I think if you were to ask Sink, he would probably be willing to send you a modified copy of his code for your Mega. I play with coding from time to time but I seem to be better at the hardware side of these projects. I recommend no more than 12 Cree XP-G's for your 30 gallon tank. I tend to error toward the high side with led counts, as dimming "too many leds" is always easier than trying to add more later on. You could use a single Mean Well ELN 60-48P driver to power your leds ( but their dimming performance sucks ) or build your own drivers from scratch, save some money, and learn some practical electronics along the way. Send me a PM if you'd like some info on building your own drivers, and PM Sink, as he's the go to guy around this forum for coding.


----------



## sink

Hi! There are lots of different (correct) answers to those questions and most of them have huge threads here on PT already so I'll refer you there.
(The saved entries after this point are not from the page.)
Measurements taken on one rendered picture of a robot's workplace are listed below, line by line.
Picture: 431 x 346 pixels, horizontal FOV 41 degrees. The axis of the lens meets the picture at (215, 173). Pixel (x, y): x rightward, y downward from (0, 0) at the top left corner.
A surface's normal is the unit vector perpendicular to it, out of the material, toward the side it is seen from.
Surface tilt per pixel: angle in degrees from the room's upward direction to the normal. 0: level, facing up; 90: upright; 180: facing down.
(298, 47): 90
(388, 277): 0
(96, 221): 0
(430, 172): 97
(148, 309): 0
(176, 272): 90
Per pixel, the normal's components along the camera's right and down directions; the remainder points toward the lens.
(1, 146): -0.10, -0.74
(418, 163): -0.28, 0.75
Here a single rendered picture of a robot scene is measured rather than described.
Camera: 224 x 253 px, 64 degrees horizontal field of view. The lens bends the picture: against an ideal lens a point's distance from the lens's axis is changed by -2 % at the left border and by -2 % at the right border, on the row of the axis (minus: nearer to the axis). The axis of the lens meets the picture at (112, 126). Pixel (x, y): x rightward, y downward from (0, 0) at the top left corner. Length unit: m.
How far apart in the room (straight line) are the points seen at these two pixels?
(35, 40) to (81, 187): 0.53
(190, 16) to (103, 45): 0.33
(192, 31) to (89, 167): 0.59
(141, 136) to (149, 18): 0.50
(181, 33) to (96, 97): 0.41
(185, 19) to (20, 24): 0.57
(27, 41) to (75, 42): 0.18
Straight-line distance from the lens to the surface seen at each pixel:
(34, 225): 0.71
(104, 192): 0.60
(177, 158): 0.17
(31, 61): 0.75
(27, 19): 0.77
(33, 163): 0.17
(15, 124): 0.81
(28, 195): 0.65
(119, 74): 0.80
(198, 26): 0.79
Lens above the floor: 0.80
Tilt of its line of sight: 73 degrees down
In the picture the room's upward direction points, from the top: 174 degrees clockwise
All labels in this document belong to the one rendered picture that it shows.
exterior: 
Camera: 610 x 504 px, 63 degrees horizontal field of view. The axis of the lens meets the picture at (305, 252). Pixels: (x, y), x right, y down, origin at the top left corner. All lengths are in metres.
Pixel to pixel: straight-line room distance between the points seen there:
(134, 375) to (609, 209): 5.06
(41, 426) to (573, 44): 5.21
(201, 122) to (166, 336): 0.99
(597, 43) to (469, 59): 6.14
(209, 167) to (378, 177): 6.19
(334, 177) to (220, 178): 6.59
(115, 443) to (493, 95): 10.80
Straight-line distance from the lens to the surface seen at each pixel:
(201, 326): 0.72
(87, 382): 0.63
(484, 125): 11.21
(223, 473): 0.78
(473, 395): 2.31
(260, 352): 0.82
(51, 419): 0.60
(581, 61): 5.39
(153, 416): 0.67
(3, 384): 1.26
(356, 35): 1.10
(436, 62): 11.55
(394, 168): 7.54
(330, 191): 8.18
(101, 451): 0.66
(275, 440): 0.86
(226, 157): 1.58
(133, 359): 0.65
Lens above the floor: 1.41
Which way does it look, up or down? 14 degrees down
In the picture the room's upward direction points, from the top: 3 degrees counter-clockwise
I will say that I have 12 XP-G leds over my 29G and it's plenty (I run them at maybe 50% power). If you're fairly handy making a driver isn't too hard, especially if you already have a board to use. Plus that means you can fix it when it breaks, and that you can upgrade it in the future if you need. My code won't run on the Mega out-of-the-box due to differences with the timers between the two platforms. It might be fixable, but admittedly I haven't looked into it much.


----------



## allknighter

Wow, I'm blown away by this forum.

I've been using arduino in several of my personal projects and was going to tackle the aquarium next. I'll probably look into using some of Master Sink's script since it sounds so high fidelity (curses that i've already invested in the Meanwell driver, I'd love to rather go with O2's). 

The only extra thing I'm going to be adding is a 2A 12v relay out to a pair of motors, which will drive a set of bevel gears pushing pistons and dosing my tank  so hopefully I'll be able to add to the discussion here.

Keep up the great work!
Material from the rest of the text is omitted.